Üniversite öğrencileri ve 78'liler Girişimi, Halepçe ve Beyazıt katliamına ilişkin İstanbul Üniversitesi Eczacılık Fakültesi önünde eylem gerçekleştirdi.
Eylemde üniversite öğrencileri “16 Mart Beyazıt ve Halepçe katliamını unutmadık, hesap soracağız!”, 78'liler Girişimi ise “16 Mart 1978 katliamı davamız toplum vicdanında sürüyor!” pankartı açtı.
'78'liler Girişimi: 16 Mart davası bitmedi, adaletin peşindeyiz!
İlk olarak 78'liler Girişimi'nin dava sürecini dair açıklaması okundu. Açıklamada saldırının olacağını bildikleri halde hiçbir güvenlik tedbiri almadıkları gibi gerçekleşmesini kolaylaştıran polis amirleri, saldırganların yakalanmasını engelleyenlerin, saldırıyı gerçekleştirenlerin kirli bağlantılarının ortaya çıkarılıp mahkemeye çağrılmalarının sağlandığı hatırlatıldı.
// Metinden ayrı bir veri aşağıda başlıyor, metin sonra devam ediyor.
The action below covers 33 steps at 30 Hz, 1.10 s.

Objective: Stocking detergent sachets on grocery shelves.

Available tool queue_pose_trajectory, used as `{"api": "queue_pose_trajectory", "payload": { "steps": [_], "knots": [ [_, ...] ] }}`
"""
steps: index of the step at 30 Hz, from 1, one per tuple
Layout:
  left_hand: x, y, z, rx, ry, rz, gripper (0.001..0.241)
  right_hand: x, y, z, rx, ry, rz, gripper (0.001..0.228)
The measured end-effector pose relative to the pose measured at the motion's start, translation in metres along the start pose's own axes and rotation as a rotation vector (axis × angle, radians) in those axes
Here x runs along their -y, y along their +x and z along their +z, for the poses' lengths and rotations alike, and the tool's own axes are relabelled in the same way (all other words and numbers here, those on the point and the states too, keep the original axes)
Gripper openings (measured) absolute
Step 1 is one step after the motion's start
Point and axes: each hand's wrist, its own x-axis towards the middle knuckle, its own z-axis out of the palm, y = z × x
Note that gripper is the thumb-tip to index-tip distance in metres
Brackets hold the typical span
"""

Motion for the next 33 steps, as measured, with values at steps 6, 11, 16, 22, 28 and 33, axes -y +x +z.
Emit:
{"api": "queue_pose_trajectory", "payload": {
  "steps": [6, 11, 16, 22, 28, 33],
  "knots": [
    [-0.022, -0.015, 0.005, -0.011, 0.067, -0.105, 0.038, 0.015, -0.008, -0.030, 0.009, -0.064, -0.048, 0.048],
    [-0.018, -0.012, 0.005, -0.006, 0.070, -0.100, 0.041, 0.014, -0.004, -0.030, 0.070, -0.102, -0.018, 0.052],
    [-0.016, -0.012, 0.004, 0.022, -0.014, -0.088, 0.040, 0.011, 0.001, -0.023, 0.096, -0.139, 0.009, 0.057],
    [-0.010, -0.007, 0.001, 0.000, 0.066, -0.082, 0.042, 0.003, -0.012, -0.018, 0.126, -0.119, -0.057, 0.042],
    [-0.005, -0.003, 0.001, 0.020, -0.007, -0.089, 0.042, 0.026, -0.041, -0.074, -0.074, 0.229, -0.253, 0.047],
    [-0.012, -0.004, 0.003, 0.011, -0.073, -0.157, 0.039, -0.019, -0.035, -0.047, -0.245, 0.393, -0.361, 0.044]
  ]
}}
Faillerin önemli kısmının mahkemeye gelmediğine, mahkemenin de bu konuda caydırıcı davranmadığına dikkat çekilen açıklamada şunlar ifade edildi:
“16 Mart davası doğrudan bir kontrgerilla davasıydı ve alanında açılan ilk ve tek davaydı. Suç ilişkileri MİT'e, Emniyet'e ve askere kadar uzanıyordu. Her üç kurumda mahkemeye hiçbir bilgi vermedikleri gibi bu yollu en küçük çatlığı süratle kapattılar. Soykırım, katliam, işkence gibi insanlık suçlarında zamanaşımı olamayacağı biçimindeki insanlığın hukuki müktesep hakkına rağmen 'zamanaşımı' ile bitirildi. 16 Mart davası bitmedi, adaletin peşindeyiz.”
78'liler Girişimi'nin açıklamasından sonrası Beyazıt Marşı okundu.
“Yitirdiğimiz yoldaşlarımızın hesabını soracağız!”
Daha sonra üniversite öğrencileri adına basın metnini Murat Can Kaya ve Derin Kuş okudu.
16 Mart'ın 1988'de Irak'ın, Halepçe'de çoluk, çocuk, kadın, genç, yaşlı demeden bölgede yaşayan Kürtleri kimyasal silahla katletmesinin 35. yılı olduğu hatırlatılan açıklamada depremin ardından ihmalden kaynaklı on binlerce insanın yaşamını yitirdiği belirtildi.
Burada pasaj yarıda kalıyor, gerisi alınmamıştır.